Source: Brazilian Journal of Probability and Statistics, Volume 33, Number 2, 222--266.

Abstract:
Transformation based Markov Chain Monte Carlo (TMCMC) was proposed by Dutta and Bhattacharya ( Statistical Methodology 16 (2014) 100–116) as an efficient alternative to the Metropolis–Hastings algorithm, especially in high dimensions. The main advantage of this algorithm is that it simultaneously updates all components of a high dimensional parameter using appropriate move types defined by deterministic transformation of a single random variable. This results in reduction in time complexity at each step of the chain and enhances the acceptance rate. In this paper, we first provide a brief review of the optimal scaling theory for various existing MCMC approaches, comparing and contrasting them with the corresponding TMCMC approaches.The optimal scaling of the simplest form of TMCMC, namely additive TMCMC , has been studied extensively for the Gaussian proposal density in Dey and Bhattacharya (2017a).
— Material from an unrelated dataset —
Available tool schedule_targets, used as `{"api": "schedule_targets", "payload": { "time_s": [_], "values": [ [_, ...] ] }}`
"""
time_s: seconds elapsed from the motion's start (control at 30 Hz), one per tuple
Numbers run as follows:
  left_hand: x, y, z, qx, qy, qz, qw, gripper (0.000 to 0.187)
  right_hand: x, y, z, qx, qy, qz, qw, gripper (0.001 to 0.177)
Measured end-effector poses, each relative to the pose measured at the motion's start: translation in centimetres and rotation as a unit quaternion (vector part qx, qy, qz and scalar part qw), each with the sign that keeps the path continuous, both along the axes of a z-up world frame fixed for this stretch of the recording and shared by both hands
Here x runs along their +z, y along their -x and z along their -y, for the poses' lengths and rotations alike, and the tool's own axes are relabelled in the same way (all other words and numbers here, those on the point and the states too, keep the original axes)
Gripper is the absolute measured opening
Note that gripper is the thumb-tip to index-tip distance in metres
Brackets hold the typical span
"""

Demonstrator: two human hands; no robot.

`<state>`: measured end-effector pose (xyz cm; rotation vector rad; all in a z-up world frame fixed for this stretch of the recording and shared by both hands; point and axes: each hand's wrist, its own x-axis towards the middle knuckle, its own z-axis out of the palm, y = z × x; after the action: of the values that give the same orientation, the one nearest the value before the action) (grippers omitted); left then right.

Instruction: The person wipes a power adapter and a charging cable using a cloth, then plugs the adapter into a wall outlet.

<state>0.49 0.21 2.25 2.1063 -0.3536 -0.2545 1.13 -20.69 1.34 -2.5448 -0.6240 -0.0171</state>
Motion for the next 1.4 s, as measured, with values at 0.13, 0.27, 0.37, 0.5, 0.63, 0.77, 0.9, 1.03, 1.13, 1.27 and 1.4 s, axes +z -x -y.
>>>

Here, we discuss diffusion-based optimal scaling behavior of additive TMCMC for non-Gaussian proposal densities—in particular, uniform, Student’s $t$ and Cauchy proposals. Although we could not formally prove our diffusion result for the Cauchy proposal, simulation based results lead us to conjecture that at least the recipe for obtaining general optimal scaling and optimal acceptance rate holds for the Cauchy case as well. We also consider diffusion based optimal scaling of TMCMC when the target density is discontinuous. Such non-regular situations have been studied in the case of Random Walk Metropolis Hastings (RWMH) algorithm by Neal and Roberts ( Methodology and Computing in Applied Probability 13 (2011) 583–601) using expected squared jumping distance (ESJD), but the diffusion theory based scaling has not been considered. We compare our diffusion based optimally scaled TMCMC approach with the ESJD based optimally scaled RWM with simulation studies involving several target distributions and proposal distributions including the challenging Cauchy proposal case, showing that additive TMCMC outperforms RWMH in almost all cases considered.